民主党へ「聴覚障害者の国際活動施策への要望について」を提出



連本第090586号
2010年1月21日

民主党 様

東京都新宿区山吹町130 SKビル8F
電話 03-3268-8847・FAX 03-3267-3445
財団法人 全日本聾唖連盟
理事長 石野 富志三郎

聴覚障害者の国際活動施策への要望について

 時下、ますますご清栄のこととお慶び申し上げます。
 日頃より、私たち聴覚障害者の福祉向上については、深いご理解とご配慮をいただき、厚くお礼申し上げます。
 さて、国連では2008年5月3日、障害者権利条約が発効しました。日本においても批准に向けて、国内法制度の見直しが求められているところであり、貴議員におかれましてもこの条約をふまえた聴覚障害者の国際活動の施策推進をお願いしたく、下記の通り要望いたします。

1. アジア太平洋各国政府の障害者支援の予算確保について

  • アジア太平洋各国政府の国際支援にはアジア太平洋障害者センター(APCD)だけではなく、障害者当事者が担うNGO組織、障害者当事者団体に関わる団体(手話通訳者組織、親の会組織)への資金支援が不可欠です。近年、国連障害者権利条約が発効後、障害者当事者の国際規模会議への出席機会が急増していますが、経済的に困っているNGO組織、障害者当事者団体に関わる団体
    (手話通訳者組織、親の会組織)が多く存在します。国連障害者権利条約に則り、各国の政府開発援助(ODA)に、障害者支援関連予算拠出を義務付けるよう働きかけて下さい。
  • アジア太平洋各国政府の国際支援の中に障害者分野を設置し、障害者団体との連帯を構築するように図って下さい。また、その為の審議・検討機関を設置し、障害を持つ当事者団体の代表が参画できるようにして下さい。

2. 国連アジア太平洋経済社会委員会(ESCAP)への障害者支援予算の増加について

  • 国連障害者権利条約に関するモニターリング機関を国連大学(渋谷区)に設置し、障害者当事者の職員もしくは専門官の雇用を図り、その予算を確保して下さい。
  • 国連障害者権利条約に関する啓発活動予算の設置、翻訳活動および全ての障害者向けへの啓発普及を図って下さい。

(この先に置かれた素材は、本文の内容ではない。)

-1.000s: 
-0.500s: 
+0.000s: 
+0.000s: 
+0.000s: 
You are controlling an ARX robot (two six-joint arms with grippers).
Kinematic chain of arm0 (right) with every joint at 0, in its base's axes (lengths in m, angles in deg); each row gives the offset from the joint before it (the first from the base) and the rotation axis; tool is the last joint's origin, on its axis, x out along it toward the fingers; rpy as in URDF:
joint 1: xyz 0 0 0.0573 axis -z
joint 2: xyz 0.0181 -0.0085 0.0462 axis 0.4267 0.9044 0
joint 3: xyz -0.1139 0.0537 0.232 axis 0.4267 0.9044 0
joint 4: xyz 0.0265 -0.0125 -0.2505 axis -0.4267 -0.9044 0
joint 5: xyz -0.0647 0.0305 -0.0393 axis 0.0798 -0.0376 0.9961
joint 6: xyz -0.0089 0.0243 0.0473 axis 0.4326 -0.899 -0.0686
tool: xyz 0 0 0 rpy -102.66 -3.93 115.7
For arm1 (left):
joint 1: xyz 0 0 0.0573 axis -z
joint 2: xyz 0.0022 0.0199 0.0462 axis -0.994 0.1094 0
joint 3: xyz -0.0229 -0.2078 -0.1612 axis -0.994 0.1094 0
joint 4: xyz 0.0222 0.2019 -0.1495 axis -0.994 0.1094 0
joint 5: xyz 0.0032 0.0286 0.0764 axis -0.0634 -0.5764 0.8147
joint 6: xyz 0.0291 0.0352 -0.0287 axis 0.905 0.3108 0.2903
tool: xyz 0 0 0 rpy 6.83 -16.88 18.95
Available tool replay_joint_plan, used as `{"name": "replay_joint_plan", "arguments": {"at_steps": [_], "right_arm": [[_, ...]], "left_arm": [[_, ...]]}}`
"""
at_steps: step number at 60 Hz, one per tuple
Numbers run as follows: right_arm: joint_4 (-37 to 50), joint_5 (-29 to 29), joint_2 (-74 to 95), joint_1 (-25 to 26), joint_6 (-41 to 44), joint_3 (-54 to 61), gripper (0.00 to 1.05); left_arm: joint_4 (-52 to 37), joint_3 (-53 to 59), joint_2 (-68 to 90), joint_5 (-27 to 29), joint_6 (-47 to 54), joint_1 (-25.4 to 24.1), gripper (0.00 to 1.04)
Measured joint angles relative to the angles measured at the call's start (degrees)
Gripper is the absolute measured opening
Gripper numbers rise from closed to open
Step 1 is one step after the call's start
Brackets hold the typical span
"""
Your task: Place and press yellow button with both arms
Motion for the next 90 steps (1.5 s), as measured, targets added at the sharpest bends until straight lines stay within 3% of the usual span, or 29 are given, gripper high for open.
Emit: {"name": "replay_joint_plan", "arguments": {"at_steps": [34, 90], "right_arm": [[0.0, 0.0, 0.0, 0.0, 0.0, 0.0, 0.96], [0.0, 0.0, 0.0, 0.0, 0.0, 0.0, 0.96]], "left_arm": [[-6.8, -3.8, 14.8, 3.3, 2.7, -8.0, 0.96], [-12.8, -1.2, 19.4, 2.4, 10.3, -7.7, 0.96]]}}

3.国連アジア太平洋経済社会委員会(ESCAP)会議へのアクセス保障について

  • 国連アジア太平洋経済社会委員会(ESCAP)会議での情報保障のための予算を設置して下さい。
  • すべての障害者のニーズに合った情報保障の為に、国連アジア太平洋経済社会委員会(ESCAP)会議への同行する手話通訳者、要約筆記者、車椅子介助者、視覚障害者ガイドヘルパー、盲ろうガイドヘルパー等のための予算を増額して下さい。

4.国連アジア太平洋経済社会委員会(ESCAP)での会議におけるすべての障害者のための情報保障マニュアル策定について

  • 国連アジア太平洋経済社会委員会(ESCAP)内に、手話コミュニケーションができる職員を増やして下さい。
  • すべての障害者への情報保障を一層推進するためには、国連ESCAP内での理解だけでなく、NGO組織、障害者当事者団体に関わる団体
    (手話通訳者組織、親の会組織)との連携が求められています。手話通訳、要約筆記、パソコン要約筆記、点字資料の提供等、すべての障害者のための情報保障マニュアル策定について検討の場を設けて下さい。
    <手話通訳者の例>
    ①国連アジア太平洋経済社会委員会(ESCAP)会議など、その分野の専門的な内容による会議
      ・出席するろう者本人が、日常から使用している手話の通訳の配置
    ②NGO組織や多数関係者を対象としたワークショップ類のイベント
      ・国際手話通訳の配置

5.独立行政法人国際協力機構(JICA)による障害者分野での国際協力について

  • 独立行政法人国際協力機構(JICA)で実施される障害者分野での国際協力事業および施策について審議する為の委員会を設置し、委員に障害者団体の代表を選出するようにして下さい。その為の予算を確保し、国連アジア太平洋経済社会委員会(ESCAP)と同様に情報保障を図って下さい。